▶ [What you need to do]: Look for the line containing "An item from" and the line containing "post at (137, 401), step" in the entries below. Copy those two and all lines between them exactly, leaving out pictures.

(Data extracted from a collection)
########################################

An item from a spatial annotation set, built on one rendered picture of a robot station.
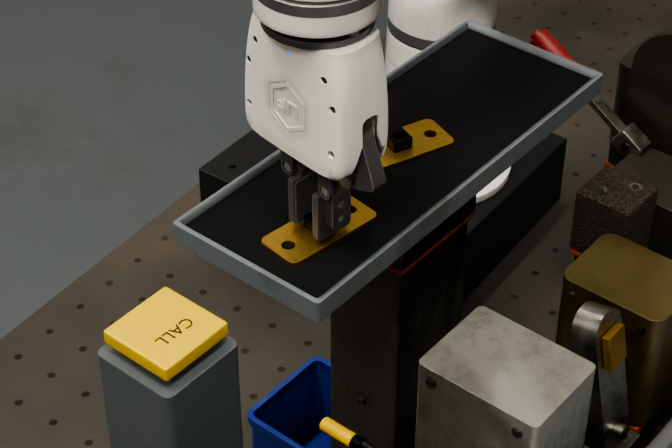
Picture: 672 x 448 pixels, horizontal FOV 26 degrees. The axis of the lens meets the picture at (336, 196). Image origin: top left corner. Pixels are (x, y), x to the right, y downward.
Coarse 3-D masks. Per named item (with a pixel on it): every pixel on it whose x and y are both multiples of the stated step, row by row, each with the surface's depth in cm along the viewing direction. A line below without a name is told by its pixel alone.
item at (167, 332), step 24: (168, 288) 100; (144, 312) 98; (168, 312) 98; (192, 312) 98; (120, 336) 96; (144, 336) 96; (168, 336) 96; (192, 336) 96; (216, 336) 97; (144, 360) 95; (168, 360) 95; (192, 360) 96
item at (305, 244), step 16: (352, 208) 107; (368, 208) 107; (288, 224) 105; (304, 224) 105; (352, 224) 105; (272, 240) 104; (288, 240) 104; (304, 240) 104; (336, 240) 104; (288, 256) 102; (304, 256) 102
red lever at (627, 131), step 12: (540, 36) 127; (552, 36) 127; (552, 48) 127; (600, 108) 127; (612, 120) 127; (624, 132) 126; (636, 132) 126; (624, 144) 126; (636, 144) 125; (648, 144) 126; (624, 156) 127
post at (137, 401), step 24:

########################################

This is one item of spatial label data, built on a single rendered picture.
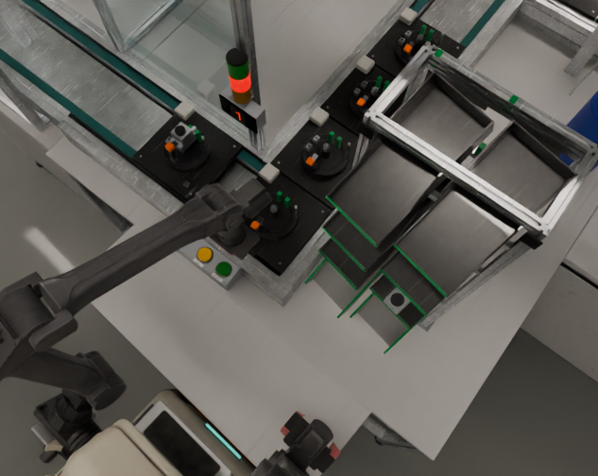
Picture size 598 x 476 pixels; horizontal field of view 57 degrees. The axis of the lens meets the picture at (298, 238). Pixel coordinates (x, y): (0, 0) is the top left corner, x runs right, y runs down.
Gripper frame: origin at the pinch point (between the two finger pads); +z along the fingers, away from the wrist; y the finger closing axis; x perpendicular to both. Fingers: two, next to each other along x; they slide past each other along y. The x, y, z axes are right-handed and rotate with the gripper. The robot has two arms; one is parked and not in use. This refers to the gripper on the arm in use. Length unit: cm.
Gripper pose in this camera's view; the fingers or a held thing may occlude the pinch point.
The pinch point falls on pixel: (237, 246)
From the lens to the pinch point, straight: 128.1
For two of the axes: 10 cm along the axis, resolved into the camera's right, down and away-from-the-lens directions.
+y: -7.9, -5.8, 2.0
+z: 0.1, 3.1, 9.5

########################################

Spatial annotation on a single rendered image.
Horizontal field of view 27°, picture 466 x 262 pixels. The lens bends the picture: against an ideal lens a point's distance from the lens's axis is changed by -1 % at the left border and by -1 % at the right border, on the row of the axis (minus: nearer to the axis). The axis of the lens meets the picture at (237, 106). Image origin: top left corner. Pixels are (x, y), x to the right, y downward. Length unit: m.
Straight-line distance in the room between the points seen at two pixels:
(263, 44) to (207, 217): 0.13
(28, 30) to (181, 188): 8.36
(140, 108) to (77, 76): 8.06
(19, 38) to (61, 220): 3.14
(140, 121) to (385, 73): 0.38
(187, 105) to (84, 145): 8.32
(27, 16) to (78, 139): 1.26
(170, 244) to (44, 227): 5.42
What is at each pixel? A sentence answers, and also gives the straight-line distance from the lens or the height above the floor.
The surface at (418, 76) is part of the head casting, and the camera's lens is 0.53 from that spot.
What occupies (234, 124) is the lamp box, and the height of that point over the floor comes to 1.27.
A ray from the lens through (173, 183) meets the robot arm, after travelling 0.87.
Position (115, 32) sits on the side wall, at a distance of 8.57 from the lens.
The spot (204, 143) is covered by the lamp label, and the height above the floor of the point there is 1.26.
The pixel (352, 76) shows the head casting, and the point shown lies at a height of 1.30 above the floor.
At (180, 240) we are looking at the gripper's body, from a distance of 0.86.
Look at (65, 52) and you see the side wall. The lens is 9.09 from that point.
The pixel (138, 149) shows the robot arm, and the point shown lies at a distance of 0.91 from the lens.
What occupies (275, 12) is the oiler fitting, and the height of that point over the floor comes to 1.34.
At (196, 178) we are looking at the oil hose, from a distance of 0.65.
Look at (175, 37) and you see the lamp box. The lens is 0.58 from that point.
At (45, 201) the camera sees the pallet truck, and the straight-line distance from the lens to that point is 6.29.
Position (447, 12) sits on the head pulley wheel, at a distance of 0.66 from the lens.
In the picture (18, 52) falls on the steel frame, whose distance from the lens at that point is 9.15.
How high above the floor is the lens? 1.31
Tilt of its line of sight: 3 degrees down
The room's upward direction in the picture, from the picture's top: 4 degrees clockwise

########################################

▶ [Written answer]:
An item from a spatial annotation set, built on one rendered picture of a robot station.
Picture: 672 x 448 pixels, horizontal FOV 26 degrees. The axis of the lens meets the picture at (336, 196). Image origin: top left corner. Pixels are (x, y), x to the right, y downward.
Coarse 3-D masks. Per named item (with a pixel on it): every pixel on it whose x and y are both multiples of the stated step, row by row, each with the surface's depth in cm along the viewing direction. A line below without a name is told by its pixel alone.
item at (167, 332), step 24: (168, 288) 100; (144, 312) 98; (168, 312) 98; (192, 312) 98; (120, 336) 96; (144, 336) 96; (168, 336) 96; (192, 336) 96; (216, 336) 97; (144, 360) 95; (168, 360) 95; (192, 360) 96
item at (305, 244), step 16: (352, 208) 107; (368, 208) 107; (288, 224) 105; (304, 224) 105; (352, 224) 105; (272, 240) 104; (288, 240) 104; (304, 240) 104; (336, 240) 104; (288, 256) 102; (304, 256) 102
red lever at (627, 131), step 12: (540, 36) 127; (552, 36) 127; (552, 48) 127; (600, 108) 127; (612, 120) 127; (624, 132) 126; (636, 132) 126; (624, 144) 126; (636, 144) 125; (648, 144) 126; (624, 156) 127
post at (137, 401), step 24:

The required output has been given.